Selon l’article 514 du code de procédure civile, les décisions de première instance sont de droit exécutoires à titre provisoire à moins que la loi ou la décision rendue n’en dispose autrement.
Toutefois, selon l’article 514-1 du même code, le juge peut écarter l’exécution provisoire de droit, en tout ou partie, s’il estime qu’elle est incompatible avec la nature de l’affaire. Il statue, d’office ou à la demande d’une partie, par décision spécialement motivée.
En l’espèce, il n’y a pas lieu d’écarter l’exécution provisoire de la présente décision.
PAR CES MOTIFS,
La juge des contentieux de la protection, statuant après débats publics, par jugement mis à disposition au greffe, reputé contradictoire et en premier ressort,
CONSTATE que la dette locative visée dans le commandement de payer du 5 juin 2024 n’a pas été réglée dans le délai de six semaines,
CONSTATE, en conséquence, que le contrat conclu le 19 février 2024 entre la société SOMEBY, d’une part, et M. [P] [G], d’autre part, concernant les locaux situés au [Adresse 3] est résilié depuis le 11 juillet 2024,
ORDONNE à M. [P] [G] de libérer de sa personne, de ses biens, ainsi que de tous occupants de son chef, les lieux situés au [Adresse 3] ainsi que, le cas échéant, tous les lieux loués accessoirement au logement,
DIT qu’à défaut de libération volontaire, il pourra être procédé à son expulsion et à celle de tous occupants de son chef avec l’assistance de la force publique,
DIT que le sort des meubles sera régi conformément aux dispositions des articles L. 433-1 et L. 433-2 du code des procédures civiles d’exécution,
RAPPELLE que l’expulsion ne pourra avoir lieu qu’hors période hivernale et à l’expiration d’un délai de deux mois suivant la délivrance d’un commandement d’avoir à libérer les lieux,
CONDAMNE M. [P] [G] à payer à la société SOMEBY la somme de 12 960 euros (douze mille neuf cent soixante euros) au titre de l’arriéré de loyers et d’indemnités d’occupation arrêté au 1 février 2025, avec intérêts au taux légal à compter du 6 janvier 2025 sur la somme de 10 800 euros et du présent jugement pour le surplus,
CONDAMNE M. [P] [G] au paiement d’une indemnité d’occupation mensuelle égale au loyer et aux charges qui auraient été dus en cas de poursuite du bail, à compter du 2 février 2025,
DIT que cette indemnité d’occupation, qui se substitue au loyer dès le 11 juillet 2024, est payable dans les mêmes conditions que l’étaient le loyer et les charges, jusqu’à libération effective des lieux et remise des clés à la bailleresse ou à son mandataire,
CONDAMNE M. [P] [G] aux dépens comprenant notamment le coût du commandement de payer du 5 juin 2024 et celui de l’assignation du 6 janvier 2025.

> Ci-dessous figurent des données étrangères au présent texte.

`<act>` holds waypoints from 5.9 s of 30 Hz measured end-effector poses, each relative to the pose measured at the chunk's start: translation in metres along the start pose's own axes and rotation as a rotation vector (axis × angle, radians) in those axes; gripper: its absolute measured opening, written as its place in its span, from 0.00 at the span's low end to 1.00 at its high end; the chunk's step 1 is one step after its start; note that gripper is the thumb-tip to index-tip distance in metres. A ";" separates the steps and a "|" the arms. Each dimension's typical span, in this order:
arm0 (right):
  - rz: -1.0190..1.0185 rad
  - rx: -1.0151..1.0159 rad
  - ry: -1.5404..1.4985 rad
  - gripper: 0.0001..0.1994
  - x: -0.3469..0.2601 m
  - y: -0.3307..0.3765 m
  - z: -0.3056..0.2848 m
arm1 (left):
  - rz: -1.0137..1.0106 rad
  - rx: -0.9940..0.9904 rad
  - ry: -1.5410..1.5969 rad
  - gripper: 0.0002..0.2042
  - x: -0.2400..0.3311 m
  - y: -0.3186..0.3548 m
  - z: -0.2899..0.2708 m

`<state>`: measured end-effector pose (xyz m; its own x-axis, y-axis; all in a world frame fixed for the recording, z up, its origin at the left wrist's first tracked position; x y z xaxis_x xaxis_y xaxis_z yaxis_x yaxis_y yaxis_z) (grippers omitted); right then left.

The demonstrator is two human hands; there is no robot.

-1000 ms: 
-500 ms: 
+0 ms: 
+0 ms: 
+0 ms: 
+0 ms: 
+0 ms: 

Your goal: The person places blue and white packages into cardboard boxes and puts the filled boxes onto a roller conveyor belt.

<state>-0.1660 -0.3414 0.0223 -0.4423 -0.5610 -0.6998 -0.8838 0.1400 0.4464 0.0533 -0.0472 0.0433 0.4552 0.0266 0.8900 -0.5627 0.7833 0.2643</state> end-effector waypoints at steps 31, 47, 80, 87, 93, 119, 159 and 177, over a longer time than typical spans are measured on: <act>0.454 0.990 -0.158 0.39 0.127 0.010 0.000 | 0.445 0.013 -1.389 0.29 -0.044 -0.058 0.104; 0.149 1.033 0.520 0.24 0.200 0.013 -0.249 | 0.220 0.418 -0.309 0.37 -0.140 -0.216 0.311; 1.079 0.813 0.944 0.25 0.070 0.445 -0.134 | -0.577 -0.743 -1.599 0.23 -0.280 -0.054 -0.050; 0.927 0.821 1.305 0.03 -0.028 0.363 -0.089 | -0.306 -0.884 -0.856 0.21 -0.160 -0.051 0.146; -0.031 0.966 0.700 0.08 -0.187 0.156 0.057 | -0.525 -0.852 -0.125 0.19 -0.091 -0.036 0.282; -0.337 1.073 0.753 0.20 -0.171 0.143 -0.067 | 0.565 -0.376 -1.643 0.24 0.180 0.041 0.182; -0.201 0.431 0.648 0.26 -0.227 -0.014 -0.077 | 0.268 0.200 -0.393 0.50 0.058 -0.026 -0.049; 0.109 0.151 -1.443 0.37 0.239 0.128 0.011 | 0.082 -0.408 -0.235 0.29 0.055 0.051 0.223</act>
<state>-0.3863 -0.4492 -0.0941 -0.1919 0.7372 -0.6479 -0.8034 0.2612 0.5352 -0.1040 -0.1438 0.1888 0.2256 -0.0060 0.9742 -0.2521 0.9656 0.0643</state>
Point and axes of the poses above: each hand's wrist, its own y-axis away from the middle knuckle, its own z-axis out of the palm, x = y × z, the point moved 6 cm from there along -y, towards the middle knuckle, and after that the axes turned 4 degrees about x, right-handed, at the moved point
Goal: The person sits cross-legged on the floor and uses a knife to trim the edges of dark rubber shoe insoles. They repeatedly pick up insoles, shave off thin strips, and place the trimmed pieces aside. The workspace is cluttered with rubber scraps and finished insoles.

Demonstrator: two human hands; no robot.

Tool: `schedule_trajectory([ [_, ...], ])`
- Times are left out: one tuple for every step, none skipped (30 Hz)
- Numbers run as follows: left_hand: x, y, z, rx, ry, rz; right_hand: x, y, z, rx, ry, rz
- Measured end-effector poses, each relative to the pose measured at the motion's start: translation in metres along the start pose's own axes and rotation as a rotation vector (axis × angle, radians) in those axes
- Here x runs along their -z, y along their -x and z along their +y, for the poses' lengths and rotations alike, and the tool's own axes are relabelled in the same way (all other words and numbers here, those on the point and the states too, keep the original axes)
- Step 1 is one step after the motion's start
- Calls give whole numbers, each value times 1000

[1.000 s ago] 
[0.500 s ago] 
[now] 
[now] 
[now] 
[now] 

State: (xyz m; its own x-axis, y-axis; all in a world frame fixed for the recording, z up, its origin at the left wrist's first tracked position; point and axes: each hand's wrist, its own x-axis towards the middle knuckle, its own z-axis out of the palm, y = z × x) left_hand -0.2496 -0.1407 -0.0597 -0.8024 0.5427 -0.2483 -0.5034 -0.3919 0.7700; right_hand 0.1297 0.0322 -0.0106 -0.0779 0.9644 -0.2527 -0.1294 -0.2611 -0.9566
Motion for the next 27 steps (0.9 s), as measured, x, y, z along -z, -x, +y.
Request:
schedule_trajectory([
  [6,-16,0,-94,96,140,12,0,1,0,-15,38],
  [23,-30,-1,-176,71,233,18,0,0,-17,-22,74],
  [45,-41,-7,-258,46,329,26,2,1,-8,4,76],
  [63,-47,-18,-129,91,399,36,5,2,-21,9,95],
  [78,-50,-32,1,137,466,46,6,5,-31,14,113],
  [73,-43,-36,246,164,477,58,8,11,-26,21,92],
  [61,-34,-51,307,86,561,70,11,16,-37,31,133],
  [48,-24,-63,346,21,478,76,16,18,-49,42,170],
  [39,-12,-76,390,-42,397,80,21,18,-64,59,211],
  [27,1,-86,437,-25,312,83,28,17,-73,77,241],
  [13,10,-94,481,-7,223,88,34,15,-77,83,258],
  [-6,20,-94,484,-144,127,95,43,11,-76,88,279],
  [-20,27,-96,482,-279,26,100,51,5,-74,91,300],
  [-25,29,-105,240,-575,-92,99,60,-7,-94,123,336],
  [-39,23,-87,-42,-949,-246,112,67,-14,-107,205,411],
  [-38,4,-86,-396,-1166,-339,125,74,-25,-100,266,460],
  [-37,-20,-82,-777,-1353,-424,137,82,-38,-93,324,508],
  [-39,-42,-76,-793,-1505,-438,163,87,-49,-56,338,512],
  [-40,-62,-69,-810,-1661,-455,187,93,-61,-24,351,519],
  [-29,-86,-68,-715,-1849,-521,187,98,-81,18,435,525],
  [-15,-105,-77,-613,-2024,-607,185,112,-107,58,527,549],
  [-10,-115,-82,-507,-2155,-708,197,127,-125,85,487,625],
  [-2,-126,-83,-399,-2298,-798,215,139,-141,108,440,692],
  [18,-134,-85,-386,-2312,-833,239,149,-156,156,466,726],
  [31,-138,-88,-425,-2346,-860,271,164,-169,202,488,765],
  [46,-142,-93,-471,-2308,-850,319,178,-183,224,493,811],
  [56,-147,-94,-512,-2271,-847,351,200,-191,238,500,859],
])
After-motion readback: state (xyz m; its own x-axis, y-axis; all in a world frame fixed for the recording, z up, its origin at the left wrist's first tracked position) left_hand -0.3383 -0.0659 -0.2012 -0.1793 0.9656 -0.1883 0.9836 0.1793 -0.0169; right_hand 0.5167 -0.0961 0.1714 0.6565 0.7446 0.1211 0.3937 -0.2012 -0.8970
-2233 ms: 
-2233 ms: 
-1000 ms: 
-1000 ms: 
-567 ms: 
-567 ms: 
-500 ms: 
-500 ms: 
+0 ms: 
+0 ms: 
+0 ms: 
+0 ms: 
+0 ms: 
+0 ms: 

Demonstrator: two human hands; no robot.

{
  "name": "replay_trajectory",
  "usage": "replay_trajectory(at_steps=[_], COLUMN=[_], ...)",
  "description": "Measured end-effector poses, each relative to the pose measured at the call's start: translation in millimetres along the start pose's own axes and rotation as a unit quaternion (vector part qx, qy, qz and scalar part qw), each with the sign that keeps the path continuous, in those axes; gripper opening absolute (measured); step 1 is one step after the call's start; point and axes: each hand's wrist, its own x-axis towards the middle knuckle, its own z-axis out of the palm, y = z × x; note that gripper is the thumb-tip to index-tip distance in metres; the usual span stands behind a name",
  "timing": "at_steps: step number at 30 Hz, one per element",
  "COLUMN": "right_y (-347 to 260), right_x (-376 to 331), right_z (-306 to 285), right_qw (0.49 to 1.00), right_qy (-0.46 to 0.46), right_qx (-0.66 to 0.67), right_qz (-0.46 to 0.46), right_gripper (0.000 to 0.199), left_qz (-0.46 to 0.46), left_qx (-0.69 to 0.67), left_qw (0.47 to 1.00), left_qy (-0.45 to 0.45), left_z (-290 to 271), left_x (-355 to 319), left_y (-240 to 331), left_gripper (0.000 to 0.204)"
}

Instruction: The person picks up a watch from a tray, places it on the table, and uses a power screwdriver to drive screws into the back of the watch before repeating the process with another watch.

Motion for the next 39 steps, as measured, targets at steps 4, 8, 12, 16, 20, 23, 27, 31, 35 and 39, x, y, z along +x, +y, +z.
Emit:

CONDAMNE M. [P] [G] à payer à la société SOMEBY la somme de 500 euros (cinq cents euros) au titre de l’article 700 du code de procédure civile,
RAPPELLE que la présente ordonnance est exécutoire de droit à titre provisoire,
Ainsi jugé par mise à disposition au greffe le 24 avril 2025 et signé par la juge et la greffière susnommées.